In this mode, Matinee is mostly a soft and mild affair, livened with occasional period music such as "Theme From 'A Summer Place'" or "The Lion Sleeps Tonight" (but more often filled with tootling washes of banal movie music from Jerry Goldsmith). The picture is really busy when you start to add it up. There's the debut of Mant! and all the hype Woolsey is putting into it. There is an Unlikely Relationship between an Army brat teen named Gene (Simon Fenton) who is falling in love with Sandra (Lisa Jakub), the teen daughter of town beatniks, a regular family of "Ban the Bomb" types. There's another teen triangle with Gene's friend Stan (Omri Katz), Sherry (Kellie Martin), a sexually confident good girl, and her former boyfriend, a black leather jacket hoodlum named Harvey Starkweather (James Villemaire), who writes free verse. Also, the theater manager where Mant! is playing has a fallout shelter and thinks the end of the world has come. That's Robert Picardo from Star Trek: Voyager.
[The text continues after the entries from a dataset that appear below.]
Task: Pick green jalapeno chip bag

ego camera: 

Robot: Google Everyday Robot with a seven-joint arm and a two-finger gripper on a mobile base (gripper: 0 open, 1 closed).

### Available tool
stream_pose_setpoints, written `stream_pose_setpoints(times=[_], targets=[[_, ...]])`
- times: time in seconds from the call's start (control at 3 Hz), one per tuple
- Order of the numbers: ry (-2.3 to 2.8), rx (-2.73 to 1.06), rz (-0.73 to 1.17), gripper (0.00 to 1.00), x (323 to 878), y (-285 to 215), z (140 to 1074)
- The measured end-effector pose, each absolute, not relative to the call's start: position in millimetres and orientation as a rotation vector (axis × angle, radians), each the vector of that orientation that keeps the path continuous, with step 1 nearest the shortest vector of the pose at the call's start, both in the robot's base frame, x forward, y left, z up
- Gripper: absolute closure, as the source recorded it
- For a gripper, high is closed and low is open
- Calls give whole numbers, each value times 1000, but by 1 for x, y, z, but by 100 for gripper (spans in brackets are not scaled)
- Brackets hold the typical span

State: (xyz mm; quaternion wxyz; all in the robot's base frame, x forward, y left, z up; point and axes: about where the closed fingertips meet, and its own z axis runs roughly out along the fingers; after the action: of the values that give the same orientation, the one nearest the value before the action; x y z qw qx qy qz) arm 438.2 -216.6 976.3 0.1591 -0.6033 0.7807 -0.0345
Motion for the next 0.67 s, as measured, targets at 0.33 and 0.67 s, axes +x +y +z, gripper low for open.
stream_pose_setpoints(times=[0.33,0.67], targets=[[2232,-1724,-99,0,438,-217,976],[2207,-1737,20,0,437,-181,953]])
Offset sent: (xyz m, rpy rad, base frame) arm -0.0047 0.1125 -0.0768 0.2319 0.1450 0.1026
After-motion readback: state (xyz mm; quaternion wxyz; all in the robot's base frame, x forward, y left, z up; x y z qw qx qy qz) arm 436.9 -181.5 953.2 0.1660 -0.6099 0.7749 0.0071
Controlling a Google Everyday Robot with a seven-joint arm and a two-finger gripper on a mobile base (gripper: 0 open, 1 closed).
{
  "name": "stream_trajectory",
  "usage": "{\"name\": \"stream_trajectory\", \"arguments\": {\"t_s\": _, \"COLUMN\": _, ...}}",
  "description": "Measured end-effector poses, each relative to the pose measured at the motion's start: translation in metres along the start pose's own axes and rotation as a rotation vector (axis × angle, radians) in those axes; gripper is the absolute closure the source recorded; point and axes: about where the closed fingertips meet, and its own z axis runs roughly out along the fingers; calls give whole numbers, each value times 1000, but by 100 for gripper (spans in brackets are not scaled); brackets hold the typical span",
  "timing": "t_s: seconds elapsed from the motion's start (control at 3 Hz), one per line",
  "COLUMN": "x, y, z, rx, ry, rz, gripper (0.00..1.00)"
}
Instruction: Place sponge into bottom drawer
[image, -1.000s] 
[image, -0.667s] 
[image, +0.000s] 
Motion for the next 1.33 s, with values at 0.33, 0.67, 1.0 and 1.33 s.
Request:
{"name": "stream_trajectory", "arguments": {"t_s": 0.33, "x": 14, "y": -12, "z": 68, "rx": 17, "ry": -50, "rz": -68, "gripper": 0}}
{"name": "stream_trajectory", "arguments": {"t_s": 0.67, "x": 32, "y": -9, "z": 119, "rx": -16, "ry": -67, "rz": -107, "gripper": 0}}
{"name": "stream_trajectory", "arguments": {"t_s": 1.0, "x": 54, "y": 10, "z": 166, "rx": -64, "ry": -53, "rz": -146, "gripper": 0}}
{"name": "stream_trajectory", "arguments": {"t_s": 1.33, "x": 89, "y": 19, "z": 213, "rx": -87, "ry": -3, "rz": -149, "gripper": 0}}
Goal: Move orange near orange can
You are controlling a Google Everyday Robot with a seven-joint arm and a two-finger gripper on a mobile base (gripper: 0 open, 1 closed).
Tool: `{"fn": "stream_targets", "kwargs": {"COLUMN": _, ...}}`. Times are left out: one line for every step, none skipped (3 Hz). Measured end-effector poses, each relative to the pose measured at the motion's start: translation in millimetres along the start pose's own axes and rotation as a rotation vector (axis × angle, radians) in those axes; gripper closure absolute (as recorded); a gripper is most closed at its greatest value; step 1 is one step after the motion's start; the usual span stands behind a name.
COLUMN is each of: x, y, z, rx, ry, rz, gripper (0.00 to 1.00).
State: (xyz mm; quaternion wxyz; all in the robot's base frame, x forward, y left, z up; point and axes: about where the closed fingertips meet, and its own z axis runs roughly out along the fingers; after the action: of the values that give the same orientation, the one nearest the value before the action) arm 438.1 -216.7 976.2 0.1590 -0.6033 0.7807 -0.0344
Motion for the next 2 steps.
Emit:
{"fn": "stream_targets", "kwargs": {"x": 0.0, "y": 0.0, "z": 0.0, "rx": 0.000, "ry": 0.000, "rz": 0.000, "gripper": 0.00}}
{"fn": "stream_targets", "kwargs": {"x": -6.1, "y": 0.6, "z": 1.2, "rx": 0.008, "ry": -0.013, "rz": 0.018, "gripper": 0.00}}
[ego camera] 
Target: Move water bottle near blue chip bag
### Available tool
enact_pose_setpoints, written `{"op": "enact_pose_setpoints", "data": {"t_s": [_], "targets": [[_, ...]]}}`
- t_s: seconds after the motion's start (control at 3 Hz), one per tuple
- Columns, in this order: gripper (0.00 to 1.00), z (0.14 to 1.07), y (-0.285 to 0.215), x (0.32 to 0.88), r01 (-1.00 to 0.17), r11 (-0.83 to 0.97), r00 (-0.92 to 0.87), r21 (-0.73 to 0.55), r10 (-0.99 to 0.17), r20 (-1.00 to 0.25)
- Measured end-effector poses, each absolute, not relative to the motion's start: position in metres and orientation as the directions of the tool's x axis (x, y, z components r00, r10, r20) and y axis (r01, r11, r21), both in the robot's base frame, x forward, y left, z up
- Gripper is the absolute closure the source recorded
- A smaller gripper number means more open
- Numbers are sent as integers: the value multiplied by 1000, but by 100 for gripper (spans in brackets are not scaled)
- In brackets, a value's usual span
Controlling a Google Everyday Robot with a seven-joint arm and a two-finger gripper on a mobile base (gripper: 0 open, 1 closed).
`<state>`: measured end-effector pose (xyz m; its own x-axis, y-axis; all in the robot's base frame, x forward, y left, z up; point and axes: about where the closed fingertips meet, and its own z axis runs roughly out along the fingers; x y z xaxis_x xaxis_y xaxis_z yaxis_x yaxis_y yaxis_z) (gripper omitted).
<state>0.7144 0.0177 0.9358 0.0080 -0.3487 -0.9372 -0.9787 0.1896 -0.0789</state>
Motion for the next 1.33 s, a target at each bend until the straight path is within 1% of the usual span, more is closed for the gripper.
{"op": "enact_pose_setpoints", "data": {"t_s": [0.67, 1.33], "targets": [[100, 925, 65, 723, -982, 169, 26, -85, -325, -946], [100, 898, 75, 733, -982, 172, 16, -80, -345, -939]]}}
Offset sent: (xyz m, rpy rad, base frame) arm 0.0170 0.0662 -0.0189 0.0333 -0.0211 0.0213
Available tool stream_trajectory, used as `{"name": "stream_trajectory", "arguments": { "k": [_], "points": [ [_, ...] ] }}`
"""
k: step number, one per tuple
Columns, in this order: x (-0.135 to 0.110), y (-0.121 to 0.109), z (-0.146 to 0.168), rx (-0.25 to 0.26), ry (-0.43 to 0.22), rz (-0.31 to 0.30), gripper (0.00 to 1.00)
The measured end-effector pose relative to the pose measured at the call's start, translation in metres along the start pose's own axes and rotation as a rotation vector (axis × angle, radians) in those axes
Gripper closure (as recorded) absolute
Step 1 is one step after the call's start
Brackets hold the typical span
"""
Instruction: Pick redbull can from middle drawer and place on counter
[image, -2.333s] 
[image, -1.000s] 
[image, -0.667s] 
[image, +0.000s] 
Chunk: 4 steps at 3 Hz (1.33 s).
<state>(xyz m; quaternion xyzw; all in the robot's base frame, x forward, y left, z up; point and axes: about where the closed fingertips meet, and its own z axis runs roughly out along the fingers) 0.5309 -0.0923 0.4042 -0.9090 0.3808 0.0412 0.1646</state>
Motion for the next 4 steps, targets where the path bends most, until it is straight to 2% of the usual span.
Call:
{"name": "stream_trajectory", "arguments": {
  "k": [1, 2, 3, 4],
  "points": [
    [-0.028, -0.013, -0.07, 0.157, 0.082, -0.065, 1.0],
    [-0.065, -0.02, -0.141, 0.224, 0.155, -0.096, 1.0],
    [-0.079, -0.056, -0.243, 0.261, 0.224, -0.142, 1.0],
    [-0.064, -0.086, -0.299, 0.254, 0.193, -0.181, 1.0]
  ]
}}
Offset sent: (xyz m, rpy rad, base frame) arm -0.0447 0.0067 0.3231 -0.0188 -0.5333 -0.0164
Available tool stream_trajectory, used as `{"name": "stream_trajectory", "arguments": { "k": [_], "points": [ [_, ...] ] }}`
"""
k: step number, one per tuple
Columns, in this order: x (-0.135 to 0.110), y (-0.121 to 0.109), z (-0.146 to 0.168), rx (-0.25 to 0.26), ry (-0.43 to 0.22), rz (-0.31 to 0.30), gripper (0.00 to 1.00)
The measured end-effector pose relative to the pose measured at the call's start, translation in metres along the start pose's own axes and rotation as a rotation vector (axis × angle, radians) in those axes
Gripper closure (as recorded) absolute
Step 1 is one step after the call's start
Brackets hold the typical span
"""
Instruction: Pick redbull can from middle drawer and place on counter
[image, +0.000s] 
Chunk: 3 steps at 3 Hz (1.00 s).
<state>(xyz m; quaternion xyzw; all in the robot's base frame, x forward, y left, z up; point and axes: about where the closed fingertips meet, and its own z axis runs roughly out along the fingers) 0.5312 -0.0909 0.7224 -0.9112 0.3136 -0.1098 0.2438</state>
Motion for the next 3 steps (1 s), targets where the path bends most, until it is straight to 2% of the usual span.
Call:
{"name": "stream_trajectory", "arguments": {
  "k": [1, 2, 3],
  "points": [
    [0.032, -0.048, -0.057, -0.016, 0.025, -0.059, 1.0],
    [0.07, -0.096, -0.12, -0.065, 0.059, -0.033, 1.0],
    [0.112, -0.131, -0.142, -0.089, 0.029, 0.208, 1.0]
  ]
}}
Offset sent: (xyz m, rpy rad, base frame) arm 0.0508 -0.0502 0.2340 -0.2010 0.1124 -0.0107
So it does get pretty busy at Matinee with all this going on, plus even more familiar faces, which sometimes register later rather than sooner, including Kevin McCarthy, Dick Miller, John Sayles, Naomi Watts, and Jesse White. It's bristling with lots of fun detail though it never quite builds up any steam—in many ways the parody impulse and the romantic comedy impulse are at war with one another. But Joe Dante's humor and boundless love for trash keep the wreck afloat, and the nicely conceived confluence of cheesy science fiction, nuclear anxiety, and nostalgia eventually limps home with dignity more or less intact. Make popcorn.